The answer must be an exact copy of every entry, with no pictures in it.

----- Records for the task

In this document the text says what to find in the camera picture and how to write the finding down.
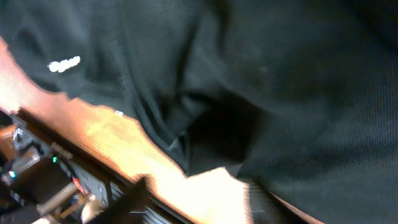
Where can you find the black t-shirt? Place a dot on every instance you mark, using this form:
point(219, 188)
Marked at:
point(293, 94)

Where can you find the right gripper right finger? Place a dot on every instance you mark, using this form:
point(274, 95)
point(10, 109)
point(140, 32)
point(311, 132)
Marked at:
point(280, 207)

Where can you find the robot base electronics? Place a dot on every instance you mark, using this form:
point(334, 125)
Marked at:
point(45, 178)

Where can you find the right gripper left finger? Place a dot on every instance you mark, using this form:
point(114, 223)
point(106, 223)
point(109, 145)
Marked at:
point(129, 209)

----------

- [Response]:
In this document the text says what to find in the camera picture and how to write the finding down.
Where can you find the black t-shirt? Place a dot on every instance you mark, using this form:
point(219, 188)
Marked at:
point(293, 94)

Where can you find the right gripper right finger? Place a dot on every instance you mark, using this form:
point(274, 95)
point(10, 109)
point(140, 32)
point(311, 132)
Marked at:
point(280, 207)

Where can you find the robot base electronics? Place a dot on every instance you mark, using this form:
point(334, 125)
Marked at:
point(45, 178)

Where can you find the right gripper left finger? Place a dot on every instance you mark, using this form:
point(114, 223)
point(106, 223)
point(109, 145)
Marked at:
point(129, 209)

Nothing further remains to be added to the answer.